Enjoy your Holiday Meal Guilt free

I was talking to a friend recently, and she was telling me how she’s already tired of the holidays.

I said, “But they’ve barely started! How can you be sick of it already?”

Her response made me sad, because it reminded me of how things used to be for me as well. She said, “Kerri, I’m so tired of feeling guilty about food. I can’t wait for January when it will all be back to normal.”

This is not an uncommon feeling this time of year. Holidays bring treats, parties and big dinners. Food is intertwined with all of it. It’s what humans have done forever. We celebrate with food. Every culture has their special meals and foods.

For those with a strained relationship with food, this can be torture. The desire to retreat is strong – just disappear until it’s all over. But the draw to the food can be equally as strong, creating this incredible tug-of-war. No wonder it’s no fun anymore.

I asked my friend if she had ever considered thoroughly enjoying the holiday foods, completely guilt-free, even the foods that she considered not-so-healthy – in fact, especially those foods.

She looked at me like I was nuts. “I’d never stop eating, Kerri.”

So I told her about some interesting research that I had read.

In this study, they divided the people into two groups, and both were given the same shake under different pretenses.

One group was told that this was a healthy meal replacement with a reasonable calorie count and nutritional profile. The label on the shake reinforced that idea.

The second group was told that the shake was an indulgent treat, with more calories than it actually contained. The label showed that the shake lacked nutrients.

Each group had their grehlin levels measured after they consumed it, and again an hour or so afterwards. Grehlin is the hunger hormone. When it’s high, so is hunger. There are many hormones that contribute, but this is a strong one.

Both groups’ grehlin levels dropped after consumption, suggesting a sense of fullness and satisfaction. The big difference came later.

For the group that believed they were drinking a healthy shake, their levels were still stable an hour later. They stayed full and satisfied.

What about the group that believed they had indulged in a high-calorie treat? Their levels rose quite quickly after consuming it, and then dropped again. They were left hungry and unsatisfied. 

So what did we learn after geeking out on this research? That your mindset about the food you’re eating is going to greatly affect how satisfied you will be after eating.

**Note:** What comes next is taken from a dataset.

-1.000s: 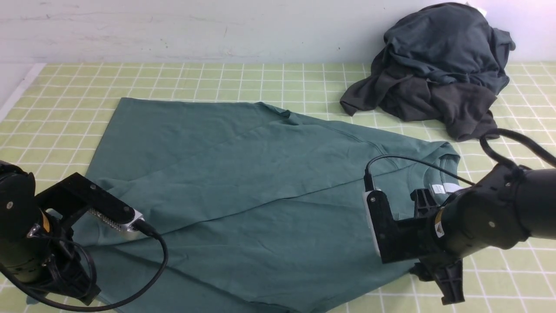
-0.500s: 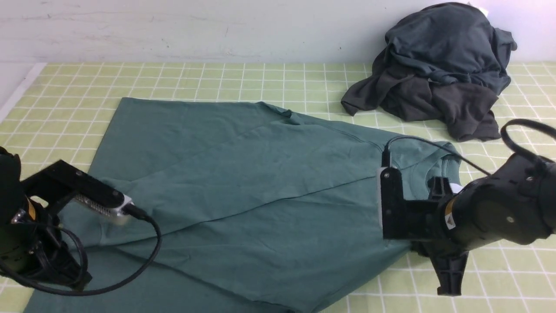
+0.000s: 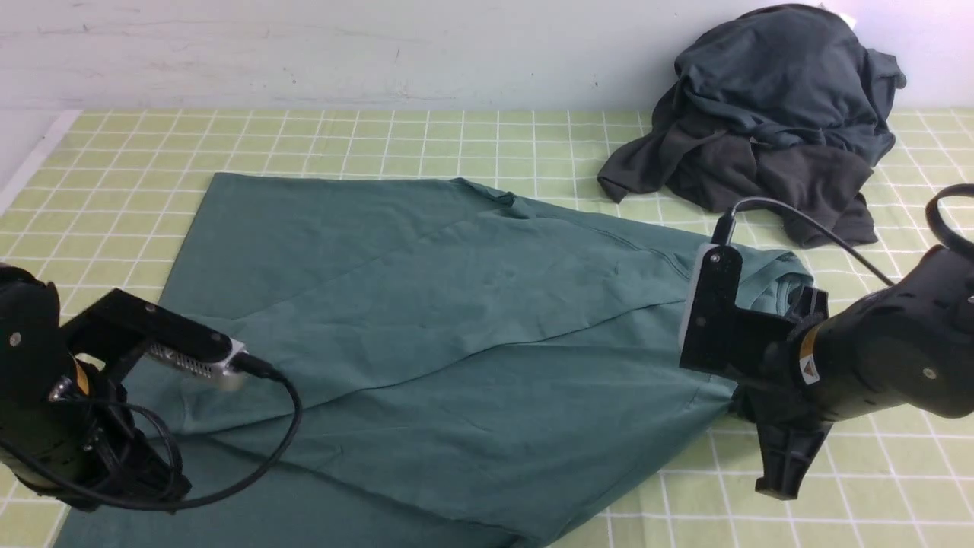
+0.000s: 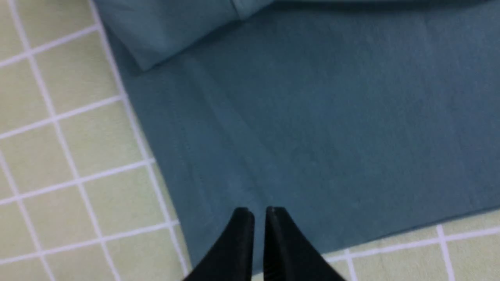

If you believe that you’re overindulging, then you’re not going to feel satisfied for long after said ‘treat.’ But if you sit down with your food and believe that it is a perfectly reasonable choice, your body will respond with satiety.

This was very interesting to my friend because she is a binge eater and she has always wondered why even after eating huge amounts of food her body never seems to feel full. Even if she feels physically full, her hunger returns surprisingly fast.

So the moral of this story is just change your mindset – easy, right? Ha, right! Look, I know first-hand how hard it is to change your relationship with food. It took me years to figure this stuff out. Just know that you are not alone, and that help is available.

I wish you all the best with whatever you celebrate.